Private sessions allow survivors of child sexual abuse in an institution to share their story directly with a Commissioner in a private setting.
The Hon. Justice Peter McClellan AM, Chair of the Royal Commission, said the strong demand from survivors to share their story has resulted in a queue of people waiting to meet with a Commissioner.
“The rate at which people come to the Commission seeking a private session shows no present sign of diminishing. It has averaged 37 per week over the past 12 months,” Justice McClellan said.
“If the present demand for private sessions continues throughout the life of the Commission, unless we close off applications well before we complete our final report, many people who may seek a private session will be disappointed.”
“In our view it would be intolerable for a survivor to be accepted for a private session only to find we could not meet with them,” he said.
The first private session was held on Tuesday 7 May 2013 in Parramatta, NSW, and in April, the Royal Commission completed its 5,000th private session in Queensland. There are more than 1,500 people currently waiting for a private session.
So far, 561 Aboriginal and Torres Strait Islander people have had a private session, and 293 are waiting for one.
“The Commissioners recognise that for individuals who have been traumatised by sexual abuse giving an account of their experiences and telling their story to a Commissioner is, for many survivors, an important part of their personal journey,” Justice McClellan said.

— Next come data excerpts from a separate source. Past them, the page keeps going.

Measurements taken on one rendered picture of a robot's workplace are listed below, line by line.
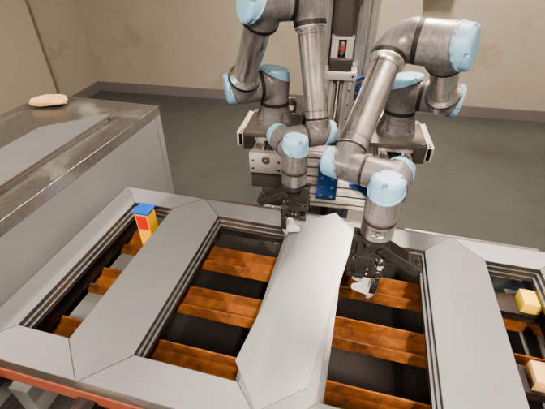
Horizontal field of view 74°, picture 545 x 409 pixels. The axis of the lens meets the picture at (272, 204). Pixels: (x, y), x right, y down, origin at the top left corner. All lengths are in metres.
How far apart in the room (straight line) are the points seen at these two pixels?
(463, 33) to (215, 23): 3.86
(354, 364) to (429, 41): 0.97
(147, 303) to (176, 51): 4.12
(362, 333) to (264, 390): 0.43
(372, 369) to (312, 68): 0.96
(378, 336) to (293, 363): 0.38
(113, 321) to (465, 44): 1.12
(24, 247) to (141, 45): 4.07
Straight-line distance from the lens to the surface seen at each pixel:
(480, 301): 1.20
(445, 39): 1.06
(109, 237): 1.38
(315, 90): 1.16
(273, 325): 1.00
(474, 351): 1.08
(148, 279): 1.15
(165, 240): 1.27
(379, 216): 0.80
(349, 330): 1.23
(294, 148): 1.02
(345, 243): 1.24
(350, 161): 0.89
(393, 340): 1.24
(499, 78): 4.89
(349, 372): 1.31
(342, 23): 1.50
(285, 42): 4.55
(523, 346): 1.41
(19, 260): 1.30
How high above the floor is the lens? 1.67
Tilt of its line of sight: 36 degrees down
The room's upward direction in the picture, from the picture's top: straight up
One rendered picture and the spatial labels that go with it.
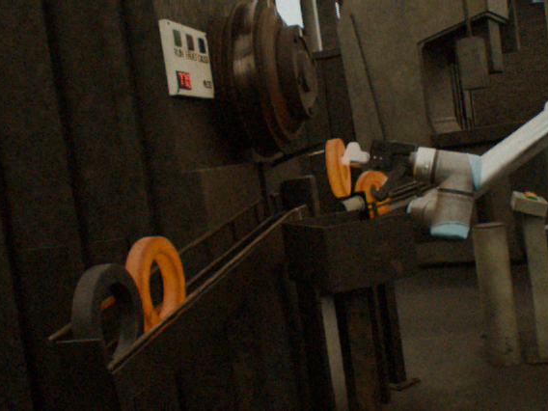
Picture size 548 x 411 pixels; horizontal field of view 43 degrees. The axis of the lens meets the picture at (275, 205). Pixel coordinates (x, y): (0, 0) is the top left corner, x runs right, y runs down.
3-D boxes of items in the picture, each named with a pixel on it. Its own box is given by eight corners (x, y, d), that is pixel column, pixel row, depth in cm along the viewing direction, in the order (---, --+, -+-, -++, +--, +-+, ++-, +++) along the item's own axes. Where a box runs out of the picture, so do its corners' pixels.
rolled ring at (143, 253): (185, 343, 133) (170, 344, 134) (187, 249, 139) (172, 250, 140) (138, 330, 116) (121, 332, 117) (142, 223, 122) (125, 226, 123)
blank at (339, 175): (321, 144, 179) (334, 142, 179) (332, 136, 194) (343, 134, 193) (333, 203, 182) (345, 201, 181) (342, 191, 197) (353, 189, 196)
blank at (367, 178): (370, 222, 254) (377, 222, 251) (347, 192, 247) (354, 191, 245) (391, 192, 261) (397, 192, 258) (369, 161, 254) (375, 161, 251)
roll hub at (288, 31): (285, 120, 197) (270, 19, 195) (308, 121, 224) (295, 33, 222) (304, 117, 195) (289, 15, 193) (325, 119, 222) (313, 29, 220)
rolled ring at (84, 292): (131, 248, 117) (113, 250, 118) (79, 285, 100) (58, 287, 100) (154, 351, 121) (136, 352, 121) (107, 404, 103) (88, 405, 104)
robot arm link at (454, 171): (479, 193, 173) (486, 153, 173) (428, 185, 176) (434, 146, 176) (478, 196, 182) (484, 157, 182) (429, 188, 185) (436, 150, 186)
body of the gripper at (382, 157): (373, 137, 188) (419, 144, 185) (369, 169, 189) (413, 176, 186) (369, 138, 181) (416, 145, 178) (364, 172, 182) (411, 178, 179)
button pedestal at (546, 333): (529, 367, 253) (507, 198, 249) (524, 347, 276) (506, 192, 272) (576, 365, 249) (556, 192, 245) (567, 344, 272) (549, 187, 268)
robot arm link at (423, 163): (430, 181, 186) (428, 185, 177) (412, 179, 187) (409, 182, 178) (436, 149, 185) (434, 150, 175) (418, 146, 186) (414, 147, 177)
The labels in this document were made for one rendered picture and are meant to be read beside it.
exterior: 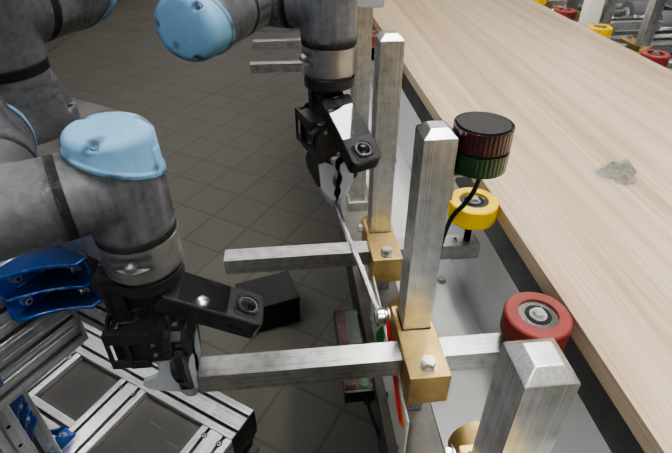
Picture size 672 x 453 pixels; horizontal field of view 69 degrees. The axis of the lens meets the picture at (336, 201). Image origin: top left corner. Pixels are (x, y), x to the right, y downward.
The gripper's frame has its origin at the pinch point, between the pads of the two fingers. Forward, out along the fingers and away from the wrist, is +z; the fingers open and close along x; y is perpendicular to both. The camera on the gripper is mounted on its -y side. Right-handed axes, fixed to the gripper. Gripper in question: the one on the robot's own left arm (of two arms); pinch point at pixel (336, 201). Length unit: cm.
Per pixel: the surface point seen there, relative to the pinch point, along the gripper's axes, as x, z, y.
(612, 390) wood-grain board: -13.3, 3.5, -41.7
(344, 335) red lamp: 2.4, 21.8, -8.2
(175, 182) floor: 9, 92, 175
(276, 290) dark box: -8, 80, 65
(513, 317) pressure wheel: -9.2, 1.3, -30.3
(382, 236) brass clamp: -8.0, 8.6, -1.8
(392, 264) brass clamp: -6.5, 9.7, -7.7
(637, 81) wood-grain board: -96, 2, 18
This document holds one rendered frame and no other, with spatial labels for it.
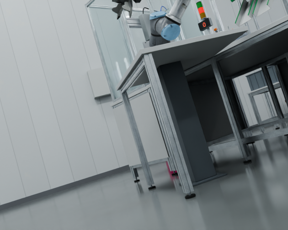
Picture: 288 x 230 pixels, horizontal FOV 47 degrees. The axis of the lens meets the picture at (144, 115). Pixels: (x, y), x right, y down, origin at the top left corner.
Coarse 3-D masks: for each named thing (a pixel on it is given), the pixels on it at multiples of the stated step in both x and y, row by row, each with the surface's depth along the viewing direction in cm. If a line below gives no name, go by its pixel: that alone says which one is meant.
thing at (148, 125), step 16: (128, 96) 327; (144, 96) 311; (144, 112) 314; (128, 128) 335; (144, 128) 318; (160, 128) 303; (128, 144) 339; (144, 144) 321; (160, 144) 305; (128, 160) 343; (160, 160) 311
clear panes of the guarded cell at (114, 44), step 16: (96, 0) 345; (96, 16) 349; (112, 16) 331; (128, 16) 397; (96, 32) 354; (112, 32) 335; (112, 48) 339; (128, 48) 321; (112, 64) 343; (128, 64) 325; (112, 80) 347
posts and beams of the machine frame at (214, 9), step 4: (212, 0) 390; (212, 4) 391; (212, 8) 392; (216, 8) 391; (216, 12) 389; (216, 16) 390; (216, 20) 390; (220, 20) 390; (220, 24) 388; (220, 28) 388
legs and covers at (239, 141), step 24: (240, 48) 231; (192, 72) 265; (216, 72) 249; (240, 72) 382; (192, 96) 342; (216, 96) 370; (216, 120) 358; (240, 120) 389; (168, 144) 296; (216, 144) 264; (240, 144) 243
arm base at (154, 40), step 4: (152, 36) 227; (156, 36) 224; (160, 36) 224; (152, 40) 228; (156, 40) 226; (160, 40) 226; (164, 40) 226; (152, 44) 229; (156, 44) 228; (160, 44) 227
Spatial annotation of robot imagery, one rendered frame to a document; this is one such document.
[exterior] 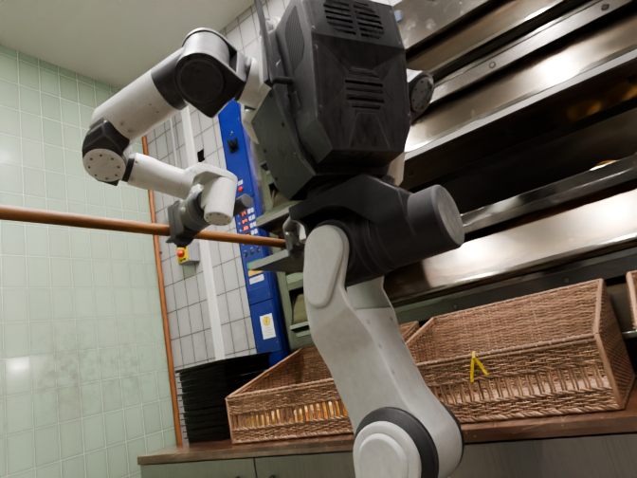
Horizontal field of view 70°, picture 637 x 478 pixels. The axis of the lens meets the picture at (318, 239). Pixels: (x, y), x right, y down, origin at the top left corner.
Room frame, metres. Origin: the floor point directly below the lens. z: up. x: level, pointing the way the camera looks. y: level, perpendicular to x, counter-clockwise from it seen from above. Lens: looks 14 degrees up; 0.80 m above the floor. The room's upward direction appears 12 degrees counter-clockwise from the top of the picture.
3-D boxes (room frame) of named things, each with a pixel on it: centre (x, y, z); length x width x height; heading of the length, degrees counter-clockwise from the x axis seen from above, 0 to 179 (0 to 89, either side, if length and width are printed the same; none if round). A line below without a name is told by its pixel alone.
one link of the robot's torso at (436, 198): (0.82, -0.11, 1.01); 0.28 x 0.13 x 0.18; 56
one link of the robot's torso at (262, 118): (0.82, -0.07, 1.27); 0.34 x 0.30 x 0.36; 120
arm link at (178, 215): (1.11, 0.31, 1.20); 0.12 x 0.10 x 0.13; 49
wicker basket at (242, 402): (1.67, 0.06, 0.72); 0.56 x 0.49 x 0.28; 57
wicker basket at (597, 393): (1.33, -0.43, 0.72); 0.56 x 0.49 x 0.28; 55
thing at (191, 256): (2.36, 0.70, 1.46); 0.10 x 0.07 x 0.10; 56
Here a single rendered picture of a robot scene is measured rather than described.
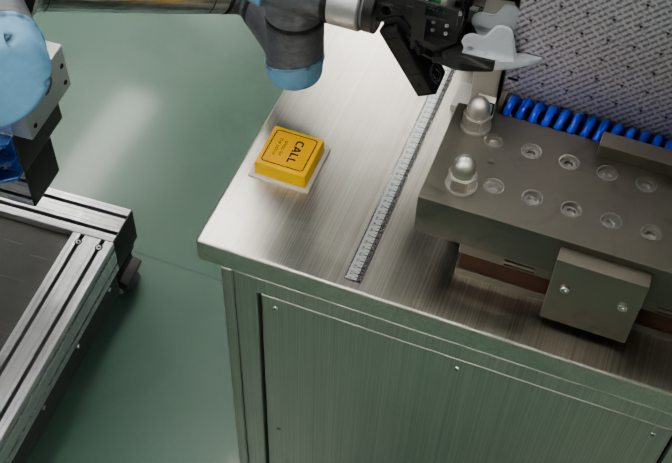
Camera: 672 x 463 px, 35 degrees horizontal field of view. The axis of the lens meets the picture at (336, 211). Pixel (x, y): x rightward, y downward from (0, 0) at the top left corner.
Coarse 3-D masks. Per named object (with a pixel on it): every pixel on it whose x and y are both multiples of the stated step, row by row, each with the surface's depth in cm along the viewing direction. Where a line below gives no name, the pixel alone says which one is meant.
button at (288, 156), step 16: (272, 144) 136; (288, 144) 136; (304, 144) 136; (320, 144) 137; (256, 160) 135; (272, 160) 135; (288, 160) 135; (304, 160) 135; (272, 176) 135; (288, 176) 134; (304, 176) 133
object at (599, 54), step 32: (544, 0) 116; (576, 0) 115; (608, 0) 113; (544, 32) 120; (576, 32) 118; (608, 32) 117; (640, 32) 115; (544, 64) 123; (576, 64) 121; (608, 64) 120; (640, 64) 118; (544, 96) 127; (576, 96) 125; (608, 96) 123; (640, 96) 121; (640, 128) 125
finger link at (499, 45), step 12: (468, 36) 121; (480, 36) 121; (492, 36) 120; (504, 36) 120; (468, 48) 123; (480, 48) 122; (492, 48) 122; (504, 48) 121; (504, 60) 122; (516, 60) 122; (528, 60) 122; (540, 60) 122
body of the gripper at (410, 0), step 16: (368, 0) 122; (384, 0) 123; (400, 0) 122; (416, 0) 119; (432, 0) 120; (448, 0) 120; (464, 0) 121; (368, 16) 123; (384, 16) 125; (400, 16) 124; (416, 16) 120; (432, 16) 120; (448, 16) 119; (464, 16) 125; (368, 32) 126; (416, 32) 122; (432, 32) 123; (448, 32) 122; (464, 32) 126; (416, 48) 124; (432, 48) 123; (448, 48) 123

Justice McClellan said when it comes to institutionalisation, Aboriginal and Torres Strait Islander people have a unique history.
“From the late 19th century to the early 1970s, around 50,000 children of the Stolen Generations were sent to institutions or adopted by non-Aboriginal or Torres Strait Islander families where the primary aim was to remove them from contact with their families, communities and ways of life, and assimilate them into white society,” he said.

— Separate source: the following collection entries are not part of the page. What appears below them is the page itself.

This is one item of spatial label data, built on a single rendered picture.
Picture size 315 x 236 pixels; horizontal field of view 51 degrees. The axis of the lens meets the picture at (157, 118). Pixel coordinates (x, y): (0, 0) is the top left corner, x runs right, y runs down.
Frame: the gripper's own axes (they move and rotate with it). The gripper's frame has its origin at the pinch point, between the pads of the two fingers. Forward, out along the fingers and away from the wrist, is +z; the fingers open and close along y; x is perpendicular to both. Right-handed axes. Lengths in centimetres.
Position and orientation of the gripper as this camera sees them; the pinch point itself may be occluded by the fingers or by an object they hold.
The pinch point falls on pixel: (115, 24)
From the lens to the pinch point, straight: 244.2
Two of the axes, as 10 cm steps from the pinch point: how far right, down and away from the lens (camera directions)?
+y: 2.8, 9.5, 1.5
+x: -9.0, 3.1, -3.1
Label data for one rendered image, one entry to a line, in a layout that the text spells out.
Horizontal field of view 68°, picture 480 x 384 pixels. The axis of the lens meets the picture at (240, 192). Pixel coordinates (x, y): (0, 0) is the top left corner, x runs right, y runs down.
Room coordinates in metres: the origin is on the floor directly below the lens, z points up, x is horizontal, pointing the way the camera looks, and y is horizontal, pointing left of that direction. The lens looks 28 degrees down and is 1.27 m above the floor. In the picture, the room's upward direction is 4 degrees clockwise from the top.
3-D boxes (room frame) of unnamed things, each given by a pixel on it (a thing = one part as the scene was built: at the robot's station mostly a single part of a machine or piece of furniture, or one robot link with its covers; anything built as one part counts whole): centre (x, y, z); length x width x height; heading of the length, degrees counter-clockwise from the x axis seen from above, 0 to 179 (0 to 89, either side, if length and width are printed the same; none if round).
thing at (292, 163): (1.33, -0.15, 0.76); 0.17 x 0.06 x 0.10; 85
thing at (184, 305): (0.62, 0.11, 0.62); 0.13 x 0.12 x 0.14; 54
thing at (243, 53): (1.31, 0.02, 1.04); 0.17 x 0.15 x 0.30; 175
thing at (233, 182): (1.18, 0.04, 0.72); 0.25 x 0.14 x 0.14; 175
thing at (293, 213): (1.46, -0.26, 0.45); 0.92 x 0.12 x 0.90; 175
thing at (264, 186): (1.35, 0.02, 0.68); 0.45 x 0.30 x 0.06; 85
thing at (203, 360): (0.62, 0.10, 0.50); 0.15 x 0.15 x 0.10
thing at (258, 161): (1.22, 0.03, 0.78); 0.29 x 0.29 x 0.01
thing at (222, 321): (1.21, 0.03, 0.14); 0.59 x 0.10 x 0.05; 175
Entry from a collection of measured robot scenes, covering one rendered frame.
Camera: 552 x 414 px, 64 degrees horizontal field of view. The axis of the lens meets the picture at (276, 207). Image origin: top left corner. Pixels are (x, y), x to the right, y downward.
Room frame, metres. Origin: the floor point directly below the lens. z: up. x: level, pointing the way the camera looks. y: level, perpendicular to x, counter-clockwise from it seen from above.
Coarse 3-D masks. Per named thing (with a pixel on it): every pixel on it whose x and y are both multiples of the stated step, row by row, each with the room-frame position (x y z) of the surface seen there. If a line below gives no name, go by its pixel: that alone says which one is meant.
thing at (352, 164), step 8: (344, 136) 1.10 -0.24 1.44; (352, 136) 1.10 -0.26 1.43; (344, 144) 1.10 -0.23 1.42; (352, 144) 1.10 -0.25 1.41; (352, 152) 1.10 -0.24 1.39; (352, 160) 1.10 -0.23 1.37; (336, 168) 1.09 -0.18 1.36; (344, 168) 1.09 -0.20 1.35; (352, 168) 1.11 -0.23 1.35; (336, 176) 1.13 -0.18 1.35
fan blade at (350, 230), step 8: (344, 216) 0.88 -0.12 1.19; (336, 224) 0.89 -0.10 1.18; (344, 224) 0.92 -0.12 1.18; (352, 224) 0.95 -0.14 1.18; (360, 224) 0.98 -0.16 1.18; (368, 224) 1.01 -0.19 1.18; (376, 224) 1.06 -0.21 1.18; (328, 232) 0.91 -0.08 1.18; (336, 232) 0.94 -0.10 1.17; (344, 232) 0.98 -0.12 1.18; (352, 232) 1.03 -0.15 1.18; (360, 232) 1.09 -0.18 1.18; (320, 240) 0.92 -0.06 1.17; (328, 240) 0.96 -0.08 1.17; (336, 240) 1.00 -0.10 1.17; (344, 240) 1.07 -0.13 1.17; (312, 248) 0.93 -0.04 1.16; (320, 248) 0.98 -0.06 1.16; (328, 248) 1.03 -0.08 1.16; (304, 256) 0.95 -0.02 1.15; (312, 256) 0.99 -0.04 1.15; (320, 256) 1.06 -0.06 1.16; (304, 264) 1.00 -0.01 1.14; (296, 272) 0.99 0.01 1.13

“The 1997 Bringing Them Home report documented evidence of children’s experiences in institutions where many were sexually assaulted in an institution or foster family placement.

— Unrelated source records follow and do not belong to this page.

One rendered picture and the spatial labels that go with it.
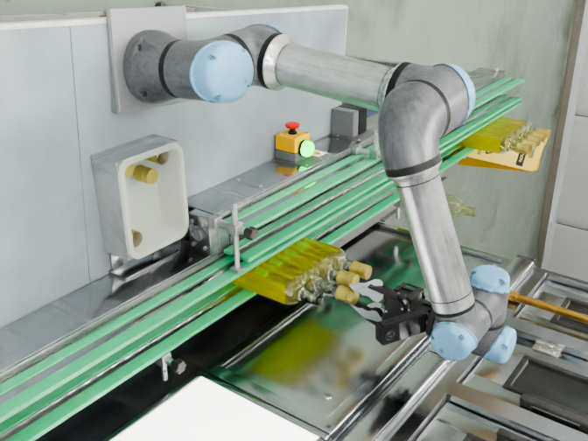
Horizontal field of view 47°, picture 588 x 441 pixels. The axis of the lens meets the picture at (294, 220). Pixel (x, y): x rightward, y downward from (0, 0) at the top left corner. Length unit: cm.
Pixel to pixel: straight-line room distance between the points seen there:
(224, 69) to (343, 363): 68
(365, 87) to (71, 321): 72
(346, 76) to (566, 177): 642
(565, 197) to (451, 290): 652
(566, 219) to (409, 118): 670
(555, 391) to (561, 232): 628
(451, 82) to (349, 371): 66
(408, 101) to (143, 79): 55
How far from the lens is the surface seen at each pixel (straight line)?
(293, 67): 136
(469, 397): 151
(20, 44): 132
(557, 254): 796
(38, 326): 140
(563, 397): 161
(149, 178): 147
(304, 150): 183
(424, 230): 116
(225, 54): 131
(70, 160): 141
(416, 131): 111
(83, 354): 134
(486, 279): 132
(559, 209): 776
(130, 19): 145
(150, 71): 140
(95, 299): 146
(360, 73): 129
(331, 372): 150
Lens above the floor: 186
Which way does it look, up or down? 33 degrees down
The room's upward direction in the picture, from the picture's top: 107 degrees clockwise
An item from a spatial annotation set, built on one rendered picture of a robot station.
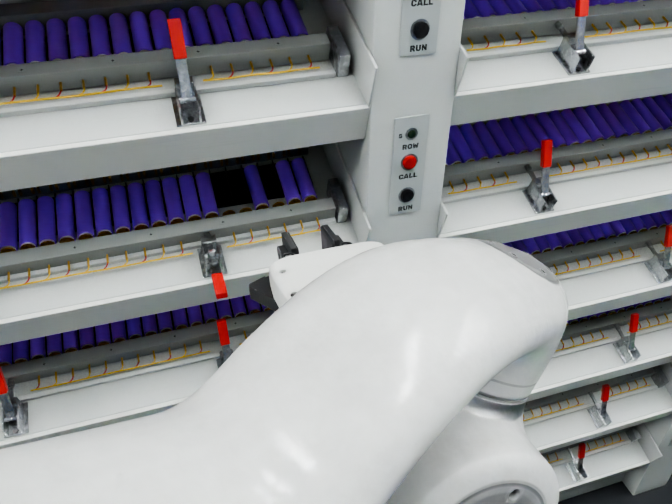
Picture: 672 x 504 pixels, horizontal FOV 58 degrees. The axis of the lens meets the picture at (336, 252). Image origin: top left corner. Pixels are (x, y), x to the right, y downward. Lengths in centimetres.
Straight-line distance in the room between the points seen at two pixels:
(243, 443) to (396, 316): 7
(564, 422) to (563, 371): 19
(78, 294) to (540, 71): 57
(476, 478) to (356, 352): 10
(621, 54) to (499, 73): 16
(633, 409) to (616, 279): 41
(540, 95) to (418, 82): 16
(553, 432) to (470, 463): 103
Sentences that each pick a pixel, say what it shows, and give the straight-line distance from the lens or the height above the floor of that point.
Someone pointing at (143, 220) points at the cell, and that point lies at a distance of 74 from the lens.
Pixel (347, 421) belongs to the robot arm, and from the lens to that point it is 22.
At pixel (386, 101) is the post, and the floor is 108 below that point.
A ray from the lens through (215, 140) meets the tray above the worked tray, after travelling 62.
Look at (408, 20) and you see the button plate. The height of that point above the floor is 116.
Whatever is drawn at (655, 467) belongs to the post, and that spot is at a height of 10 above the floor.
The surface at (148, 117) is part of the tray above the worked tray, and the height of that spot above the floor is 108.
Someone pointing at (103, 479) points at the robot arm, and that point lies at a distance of 19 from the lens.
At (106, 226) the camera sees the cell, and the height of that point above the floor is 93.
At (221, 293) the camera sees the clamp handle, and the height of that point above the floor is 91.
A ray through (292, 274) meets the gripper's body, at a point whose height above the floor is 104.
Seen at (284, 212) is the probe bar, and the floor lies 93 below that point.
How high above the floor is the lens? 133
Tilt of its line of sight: 37 degrees down
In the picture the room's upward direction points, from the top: straight up

“Their forced removal led to psychological and emotional damage which has been inherited by today’s Aboriginal and Torres Strait Islander children. As a result, many remain highly vulnerable to child sexual abuse.”
Justice McClellan said the information which the Commission has obtained from survivors, including Aboriginal and Torres Strait Islander survivors, has proved to be critical in informing its investigations.
“It will provide a secure foundation for many of our final recommendations,” he said.
The closing date applies only to new applications for a private session.
People who have already been accepted for a private session or who apply before 30 September will have an opportunity to meet with a Commissioner. The Royal Commission will still accept written accounts after 30 September.
“There can be no exceptions for any application received after that date. I know this will mean that some people will be disappointed. For that the Commissioners are sorry,” Justice McClellan said.
Private sessions are unique to this Royal Commission. The Commonwealth Parliament amended the Royal Commissions Act 1902 so that Commissioners could hear from survivors in private and ‘bear witness’ to their stories of abuse
Private sessions are held in all capital cities and have also been held in regional areas including Cairns, Coolangatta, Hervey Bay, Rockhampton, Townsville, Woorabinda, Newcastle, Coffs Harbour, Ballina, Penrith, Launceston, Kimberley, Bunbury, Geelong, Bendigo, Ballarat and Warrnambool.
Private sessions also have been held for inmates in 26 correctional centres in NSW, ACT and Victoria.
The Royal Commission has Aboriginal staff and Aboriginal counsellors who can assist survivors with their private session.
The Royal Commission is aware of the special cultural needs of Aboriginal and Torres Strait Islander people and as such has tailored its information and the way it does things to meet these needs.
In 2014, the Royal Commission brought together 50 Aboriginal and Torres Strait Islander survivors to participate in a mix of private sessions and group forums, supported by traditional cultural healing practices.
As at 29 April, 2016, 561 Aboriginal and Torres Strait Islander people have had a private session.